2001-02-07
03:19:38

Woah..I've entered the twilight zone..diaryland has changed it's add entry page ::gasp:: At first I thought I had managed to log on to the wrong site. Hmm...

Anyway, tonight Jenn wanted me to write a really honest entry, no holding back, so, here goes:

If you know me in real life, you know that I have a really bad habbit of not expressing what thoughts are on my mind. I hide my feelings, often both good and bad. I think I picked up this bad trait from my dad. It was actually one of the main reasons why my mom and dad divorced. My dad never could say the three little words that my mom wanted to hear so bad. When I was born, my mom hemmoriged(sp), and after that, my dad was afraid to touch her, afraid that she somehow might get pregnant again and die. He stopped telling her that he loved her, and things just went donw hill from there. I find that "I love you" are also some of the hardest words for me to say. I mean, people say it all the time, and they don't really mean it, and so many people get hurt. When I say it, I always want it to be sure that I mean it, that it comes from my heart. Maybe that's fairytaleish of me, but, it's how I want to be.

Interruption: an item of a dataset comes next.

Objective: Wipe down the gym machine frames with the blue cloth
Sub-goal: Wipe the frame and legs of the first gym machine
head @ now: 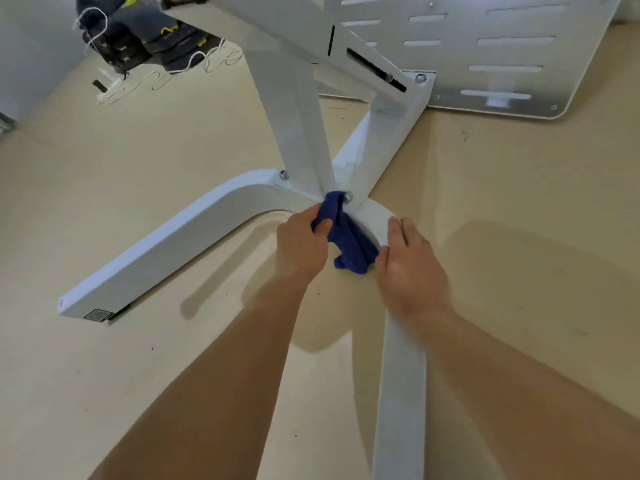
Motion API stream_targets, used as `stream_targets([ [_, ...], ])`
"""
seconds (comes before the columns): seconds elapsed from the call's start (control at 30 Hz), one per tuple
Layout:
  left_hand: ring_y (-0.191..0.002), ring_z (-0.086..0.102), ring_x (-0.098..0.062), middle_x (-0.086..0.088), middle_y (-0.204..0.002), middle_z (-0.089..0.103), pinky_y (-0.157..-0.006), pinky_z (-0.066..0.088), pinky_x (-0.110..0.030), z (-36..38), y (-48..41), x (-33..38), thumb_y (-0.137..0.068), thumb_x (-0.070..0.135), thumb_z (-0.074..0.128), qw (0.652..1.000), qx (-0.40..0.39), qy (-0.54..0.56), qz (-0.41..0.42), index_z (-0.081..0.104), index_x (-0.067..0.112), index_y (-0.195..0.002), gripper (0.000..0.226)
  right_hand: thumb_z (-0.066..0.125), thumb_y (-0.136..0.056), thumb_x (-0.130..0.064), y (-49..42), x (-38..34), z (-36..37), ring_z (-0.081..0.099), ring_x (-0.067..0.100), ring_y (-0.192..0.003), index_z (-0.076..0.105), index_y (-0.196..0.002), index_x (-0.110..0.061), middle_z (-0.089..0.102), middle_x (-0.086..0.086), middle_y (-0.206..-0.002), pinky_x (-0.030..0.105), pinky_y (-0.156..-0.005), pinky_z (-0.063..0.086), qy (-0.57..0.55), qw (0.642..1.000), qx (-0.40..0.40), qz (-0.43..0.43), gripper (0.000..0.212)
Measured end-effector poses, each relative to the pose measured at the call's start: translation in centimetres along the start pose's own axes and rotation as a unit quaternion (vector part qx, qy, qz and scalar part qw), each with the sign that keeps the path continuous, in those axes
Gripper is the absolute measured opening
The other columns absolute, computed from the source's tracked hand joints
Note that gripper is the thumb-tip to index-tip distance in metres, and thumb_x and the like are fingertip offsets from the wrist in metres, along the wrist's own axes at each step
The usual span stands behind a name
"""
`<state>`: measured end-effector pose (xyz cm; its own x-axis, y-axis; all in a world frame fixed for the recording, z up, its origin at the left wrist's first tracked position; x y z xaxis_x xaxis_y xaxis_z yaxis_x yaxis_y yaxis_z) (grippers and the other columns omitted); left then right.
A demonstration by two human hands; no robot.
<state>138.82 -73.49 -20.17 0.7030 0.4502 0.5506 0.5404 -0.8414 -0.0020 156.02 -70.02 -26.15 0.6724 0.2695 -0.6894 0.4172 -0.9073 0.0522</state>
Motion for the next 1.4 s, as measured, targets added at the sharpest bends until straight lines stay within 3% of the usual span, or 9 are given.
stream_targets([
  [0.17,-0.056,0.047,-0.009,0.012,-0.057,0.051,-0.053,0.029,-0.021,-1.3,5.3,-0.1,-0.090,0.019,0.058,0.999,0.032,-0.008,-0.019,0.046,0.034,-0.060,0.035,0.034,-0.103,-0.024,0.1,-0.3,-0.2,0.038,0.030,-0.133,0.026,-0.153,-0.007,0.028,0.010,-0.155,0.036,-0.099,0.039,0.004,1.000,0.002,-0.011,0.053],
  [0.37,-0.064,0.061,-0.010,0.011,-0.065,0.065,-0.061,0.044,-0.025,-1.4,11.5,3.4,-0.086,0.026,0.062,0.996,0.003,0.047,-0.072,0.070,0.030,-0.079,0.011,0.033,-0.102,-0.024,5.5,1.6,-2.2,0.020,0.029,-0.148,0.029,-0.151,-0.016,0.022,0.006,-0.162,0.048,-0.116,0.026,0.006,0.996,-0.085,0.000,0.050],
  [0.47,-0.065,0.065,-0.011,0.010,-0.066,0.069,-0.061,0.047,-0.024,-1.6,15.0,6.5,-0.085,0.028,0.065,0.992,-0.021,0.095,-0.083,0.071,0.031,-0.079,0.009,0.048,-0.097,-0.019,11.1,-1.1,-6.1,0.043,0.022,-0.133,0.024,-0.154,-0.022,0.042,0.000,-0.150,0.035,-0.105,0.038,-0.083,0.985,-0.148,-0.041,0.061],
  [0.6,-0.067,0.068,-0.020,0.005,-0.066,0.070,-0.069,0.057,-0.040,-2.4,20.3,10.7,-0.085,0.028,0.070,0.974,-0.083,0.174,-0.120,0.072,0.023,-0.075,0.011,0.068,-0.089,-0.019,17.7,-3.1,-10.6,0.055,0.009,-0.117,0.018,-0.155,-0.035,0.056,-0.006,-0.137,0.026,-0.101,0.044,-0.190,0.963,-0.187,-0.041,0.085],
  [0.7,-0.081,0.073,-0.025,-0.005,-0.082,0.075,-0.074,0.061,-0.041,-3.9,24.1,14.8,-0.088,0.020,0.071,0.947,-0.157,0.237,-0.148,0.074,0.017,-0.086,0.005,0.068,-0.089,-0.019,21.1,-3.5,-15.8,0.057,-0.003,-0.103,0.041,-0.140,-0.033,0.060,-0.009,-0.124,0.012,-0.084,0.047,-0.244,0.959,-0.146,-0.020,0.059],
  [0.83,-0.077,0.073,-0.010,0.000,-0.085,0.077,-0.066,0.058,-0.021,-6.6,29.4,21.9,-0.094,0.021,0.065,0.916,-0.267,0.257,-0.153,0.074,0.022,-0.092,0.010,0.066,-0.087,-0.027,25.7,-3.6,-23.5,0.061,0.012,-0.104,0.044,-0.124,-0.034,0.057,-0.007,-0.120,0.030,-0.083,0.053,-0.255,0.955,-0.136,0.064,0.043],
  [1.03,-0.089,0.072,-0.014,0.007,-0.093,0.076,-0.082,0.056,-0.033,-15.0,34.5,28.5,-0.096,0.038,0.058,0.904,-0.283,0.226,-0.227,0.073,0.019,-0.097,0.024,0.043,-0.085,-0.001,31.9,-8.0,-36.1,0.056,0.011,-0.064,0.052,-0.105,-0.028,0.066,0.000,-0.082,0.021,-0.058,0.044,-0.192,0.958,-0.168,0.131,0.035],
  [1.23,-0.084,0.068,-0.016,0.001,-0.097,0.074,-0.085,0.053,-0.035,-25.1,38.0,36.0,-0.096,0.033,0.057,0.906,-0.331,0.127,-0.233,0.071,0.018,-0.093,0.021,0.044,-0.085,-0.003,37.4,-14.4,-49.4,0.064,0.016,-0.074,0.059,-0.101,-0.033,0.069,-0.004,-0.088,0.032,-0.069,0.054,-0.148,0.949,-0.218,0.171,0.037],
  [1.4,-0.082,0.067,-0.018,-0.007,-0.100,0.073,-0.072,0.050,-0.025,-32.3,38.6,44.2,-0.094,0.031,0.057,0.894,-0.383,0.084,-0.219,0.070,0.015,-0.094,0.020,0.049,-0.087,-0.006,38.8,-19.4,-60.4,0.066,0.016,-0.086,0.065,-0.104,-0.033,0.069,-0.003,-0.097,0.033,-0.077,0.054,-0.102,0.944,-0.265,0.168,0.036],
])
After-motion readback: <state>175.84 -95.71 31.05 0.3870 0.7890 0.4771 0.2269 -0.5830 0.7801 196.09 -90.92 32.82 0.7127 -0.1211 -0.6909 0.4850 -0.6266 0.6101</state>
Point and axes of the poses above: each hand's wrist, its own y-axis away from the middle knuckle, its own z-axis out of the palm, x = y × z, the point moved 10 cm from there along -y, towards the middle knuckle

Sometimes I won't say things in hear, because I know that certain people read it. One of these things was my friend Lauren. She hurt me a lot, and most of the time I try to play it off as if it was no big deal, but it was. The person that I considered my best friend turned around and said things to me, that made me wonder if she had ever really known me at all. In my mind, I had been the best friend thatI knew how to be, I put all that I could into that relationship, and what she said, seemed, to me, to be throwing it in my face, saying that it didn't mean that much to her. Even after all of this, I tried to make the friendship work, because that's how I am. Once I pledge my friendship to someone, I will stand by them until the bitter end. In the end, I kept getting hurt, and I finally decided that I couldn't take anymore, so i stopped trying.

Another thing that happened semi recently that I never really mentioned in here, was the fact that my friend jake "came out." It was a bit of a shock, though I had my suspisions, but I'm okay with everything. The fact that he is gay in no way affects the fact that he is one of my best friends. He's been there through some of the hardest times of my life, and I thank him for that. I'll be honest, I don't particularly understand the appeals of that lifestyle, but it won't stop me from supporting him in any way I know how. I mean, at least we can compare guys together..we have the same tastes. Heh, we have more in common than I could ever have imagined :)

I talk about Jenn a lot in here, but I never really talk about her. She's my best friend, and she basically knows all my secrets. When I first met her, I wouldn't really let myself get to close, I mean, I had just had a lot of stuff happen with Lauren, and I wasn't too keen on opening myself up for more. With someone as strange as Jenn, you can't help but like them :) Although it took me almost nine months to ever actually see the inside of her house, I pretty much knew that we would be really good friends. She's one of those friends where you finish each other's sentences, blurt out the same thing at the same time, always laugh when you're together. It's a friendship that I hope lasts forever.